Barrenwort sounds like a not-so-nice plant, but it’s actually pretty and useful.

   Here’s my list of 10 of the worst-named plants…

   1.) Stinking hellebore. Like so many bad-name plants, this semi-evergreen perennial flower really is a decent plant (so long as you don’t try to eat it… it’s poisonous).

   It’s related to the Lenten rose and produces hanging, bell-shaped purplish flowers early each spring.

   Weird thing is, it doesn’t blatantly stink. The name apparently came from what someone thought was an unpleasant smell when the leaves were crushed.

   2.) Joe Pye weed, butterfly weed, etc. Any plant with weed in its name is at a big disadvantage on the garden-center benches.

   Who wants to take a chance on something that sounds like kin to dandelion, kudzu, and poison ivy?

   Too bad because “Joe Pye flower” is an excellent, long-blooming native perennial, butterfly “flower” is the must-have plant of the monarch butterfly, and sneezeweed (a.k.a. Helen’s flower) is a colorful late-blooming perennial (not a weed) that isn’t any more sneeze-inducing than most any other flower.

   3.) Barrenwort, lungwort, etc. Similar to weed-named plants, anything with wort in the name needs a better marketing agent, too.

   That’s because this word, in modern English, conjures up an annoying skin growth and not the Old-English meaning, which is a plant that dies back to the ground each year.

   Again, too bad, because barrenwort is one of the best shady groundcovers, leadwort is an excellent blue-blooming groundcover, and lungwort is an attractive spring-blooming perennial with spotted leaves.

Yucca’s not yucky. This gold-variegated one from Terra Nova Nurseries is called Color Guard.
(Credit: Terra Nova Nurseries)

   4.) Yucca. Yucca probably describes in some language what this white-blooming, blade-leafed desert plant looks like or does. But in English, you might as well call it the “Eee-yeeww plant.”

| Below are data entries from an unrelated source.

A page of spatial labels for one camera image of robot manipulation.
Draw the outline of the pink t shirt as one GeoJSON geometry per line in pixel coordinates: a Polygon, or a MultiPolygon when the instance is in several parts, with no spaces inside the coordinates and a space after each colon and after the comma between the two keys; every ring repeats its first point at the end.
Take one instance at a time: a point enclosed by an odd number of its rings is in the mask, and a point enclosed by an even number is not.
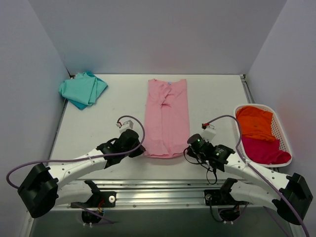
{"type": "Polygon", "coordinates": [[[145,109],[145,156],[175,158],[190,136],[187,81],[151,79],[145,109]]]}

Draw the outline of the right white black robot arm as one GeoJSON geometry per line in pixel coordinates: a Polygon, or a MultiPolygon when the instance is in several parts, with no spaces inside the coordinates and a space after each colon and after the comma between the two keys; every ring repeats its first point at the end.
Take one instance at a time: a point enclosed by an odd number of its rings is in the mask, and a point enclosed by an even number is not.
{"type": "Polygon", "coordinates": [[[302,225],[313,200],[305,178],[294,173],[275,172],[252,161],[245,160],[238,151],[224,145],[213,146],[199,134],[188,140],[188,155],[220,170],[239,176],[250,184],[228,178],[219,192],[223,203],[245,201],[275,210],[294,225],[302,225]]]}

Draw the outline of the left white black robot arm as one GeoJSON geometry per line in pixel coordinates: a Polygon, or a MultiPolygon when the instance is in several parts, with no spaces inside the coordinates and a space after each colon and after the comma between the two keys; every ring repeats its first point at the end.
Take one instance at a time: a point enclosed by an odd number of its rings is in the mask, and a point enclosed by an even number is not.
{"type": "Polygon", "coordinates": [[[33,218],[63,204],[113,207],[114,194],[102,194],[93,181],[82,181],[81,177],[116,165],[125,157],[140,156],[145,150],[139,135],[127,129],[118,138],[100,144],[79,158],[49,166],[35,165],[18,188],[18,194],[33,218]]]}

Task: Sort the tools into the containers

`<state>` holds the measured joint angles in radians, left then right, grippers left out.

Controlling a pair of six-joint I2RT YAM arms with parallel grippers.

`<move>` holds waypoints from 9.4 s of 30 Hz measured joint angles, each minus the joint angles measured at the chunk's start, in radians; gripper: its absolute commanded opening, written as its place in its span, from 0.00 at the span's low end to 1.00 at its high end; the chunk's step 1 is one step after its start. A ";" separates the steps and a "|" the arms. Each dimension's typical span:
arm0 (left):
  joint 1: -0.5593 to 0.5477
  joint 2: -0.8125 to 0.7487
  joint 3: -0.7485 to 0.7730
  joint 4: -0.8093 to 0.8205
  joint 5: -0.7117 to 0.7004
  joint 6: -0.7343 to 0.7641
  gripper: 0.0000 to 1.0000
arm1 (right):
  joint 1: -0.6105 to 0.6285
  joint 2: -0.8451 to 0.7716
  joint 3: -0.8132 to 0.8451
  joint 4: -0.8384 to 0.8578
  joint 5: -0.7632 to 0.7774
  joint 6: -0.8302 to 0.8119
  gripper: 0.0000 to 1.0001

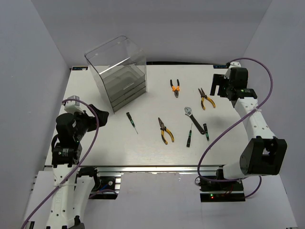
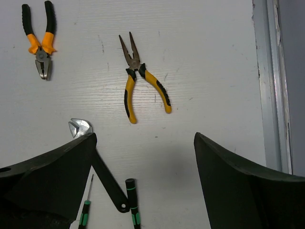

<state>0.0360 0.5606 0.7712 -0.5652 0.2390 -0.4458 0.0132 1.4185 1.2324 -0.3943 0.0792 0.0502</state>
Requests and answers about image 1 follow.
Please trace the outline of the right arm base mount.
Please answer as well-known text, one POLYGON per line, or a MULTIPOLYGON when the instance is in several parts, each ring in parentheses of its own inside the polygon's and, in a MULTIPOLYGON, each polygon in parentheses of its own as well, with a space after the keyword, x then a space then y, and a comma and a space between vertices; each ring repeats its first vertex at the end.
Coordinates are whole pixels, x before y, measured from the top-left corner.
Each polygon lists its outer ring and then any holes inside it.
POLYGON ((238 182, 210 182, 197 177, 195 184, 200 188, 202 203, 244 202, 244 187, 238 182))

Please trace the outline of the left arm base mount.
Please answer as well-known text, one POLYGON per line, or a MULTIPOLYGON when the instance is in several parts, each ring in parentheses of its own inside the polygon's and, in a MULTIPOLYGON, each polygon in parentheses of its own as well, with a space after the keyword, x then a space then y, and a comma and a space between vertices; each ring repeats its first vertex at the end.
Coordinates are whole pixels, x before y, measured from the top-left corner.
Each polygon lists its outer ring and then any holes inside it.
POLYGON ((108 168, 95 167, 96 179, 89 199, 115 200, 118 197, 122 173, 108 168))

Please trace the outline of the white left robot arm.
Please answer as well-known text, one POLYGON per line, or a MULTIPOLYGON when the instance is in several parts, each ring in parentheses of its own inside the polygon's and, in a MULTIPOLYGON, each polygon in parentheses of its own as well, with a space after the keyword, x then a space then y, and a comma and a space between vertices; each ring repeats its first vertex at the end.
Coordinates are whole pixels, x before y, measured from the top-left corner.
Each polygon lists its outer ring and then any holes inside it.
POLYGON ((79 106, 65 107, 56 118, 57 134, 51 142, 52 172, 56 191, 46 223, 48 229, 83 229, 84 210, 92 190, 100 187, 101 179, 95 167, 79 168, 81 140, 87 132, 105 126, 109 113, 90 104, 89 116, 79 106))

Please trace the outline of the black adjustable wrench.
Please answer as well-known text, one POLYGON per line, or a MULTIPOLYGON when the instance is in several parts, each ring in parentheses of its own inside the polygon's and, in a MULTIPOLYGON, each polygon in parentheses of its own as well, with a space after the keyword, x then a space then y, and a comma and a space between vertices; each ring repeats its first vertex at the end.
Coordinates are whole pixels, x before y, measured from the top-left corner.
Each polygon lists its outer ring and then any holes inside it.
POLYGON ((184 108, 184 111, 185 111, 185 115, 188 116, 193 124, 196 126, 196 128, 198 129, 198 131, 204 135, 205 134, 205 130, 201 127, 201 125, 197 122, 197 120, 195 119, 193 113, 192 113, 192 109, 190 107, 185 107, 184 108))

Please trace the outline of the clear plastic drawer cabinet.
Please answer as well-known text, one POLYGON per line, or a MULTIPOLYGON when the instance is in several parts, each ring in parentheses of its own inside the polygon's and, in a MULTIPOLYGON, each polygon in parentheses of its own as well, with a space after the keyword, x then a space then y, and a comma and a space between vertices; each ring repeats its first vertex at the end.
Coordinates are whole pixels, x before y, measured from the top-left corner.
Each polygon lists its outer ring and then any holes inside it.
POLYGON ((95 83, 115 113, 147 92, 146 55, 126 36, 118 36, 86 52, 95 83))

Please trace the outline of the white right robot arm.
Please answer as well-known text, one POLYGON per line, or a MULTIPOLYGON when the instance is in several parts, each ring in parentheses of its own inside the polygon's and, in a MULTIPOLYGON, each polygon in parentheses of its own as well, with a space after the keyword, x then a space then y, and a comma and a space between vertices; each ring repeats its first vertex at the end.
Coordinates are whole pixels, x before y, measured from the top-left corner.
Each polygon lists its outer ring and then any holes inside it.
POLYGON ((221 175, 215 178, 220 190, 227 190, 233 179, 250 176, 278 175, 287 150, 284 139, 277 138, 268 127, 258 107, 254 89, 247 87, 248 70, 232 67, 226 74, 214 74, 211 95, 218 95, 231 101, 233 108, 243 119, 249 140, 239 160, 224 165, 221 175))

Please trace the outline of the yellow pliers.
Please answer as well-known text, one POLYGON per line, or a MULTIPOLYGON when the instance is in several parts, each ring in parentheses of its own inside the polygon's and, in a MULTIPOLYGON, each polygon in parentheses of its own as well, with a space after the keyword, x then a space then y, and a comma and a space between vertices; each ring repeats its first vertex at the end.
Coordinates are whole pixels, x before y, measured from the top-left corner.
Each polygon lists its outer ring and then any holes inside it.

   You don’t want to sit on it, but otherwise, there’s nothing yucky about yucca.

   5.) Horehound. This one just flat-out has a terrible ring to it.

   It’s something that sounds more like a rude insult than the licorice-scented herb that it is.

   6.) Wandering jew. Maybe it’s not blatantly offensive, but this attractive trailing tropical vine with the purple, cream, and green leaves could stand an updated name.

   Some people call it the “inch plant,” but that hasn’t taken off. How about “purple sunset vine?”

We should stick to calling this plant the snake plant. That’s bad enough.

   7.) Mother-in-law’s tongue. This one IS offensive, and it’s a nickname for what’s more commonly known as the snake plant, a tropical with long, pointy-tipped bladed leaves.

   That sharp leaf shape was the inspiration behind the male (no doubt) who didn’t get along with his wife’s mother.

   Snake plant isn’t marketing brilliance either, but it’s actually an improvement in this case.

   8.) Bloody cranesbill

Here’s another trouble-free and very nice perennial that somehow picked up a name reminiscent of a marauding bird piercing its prey.

   It’s actually a purple-blooming hardy geranium. Nothing bloody about it at all…

   9.) Yarrow. OK, this is the best name for a plant (Achillea millefolium) that for some reason seems to have accumulated more nasty nicknames than any other.

   Names that, thankfully, have mostly fallen out of favor for it include nosebleed, old man’s pepper, sneezewort, toothache weed, devil’s nettle, and, I kid you not, bad man’s plaything.

   10.) Sideoats grama. What does it even mean? This seemingly random combination of words at least isn’t offensive or putrid, but it also gives you no clue that it’s the name of a native ornamental grass.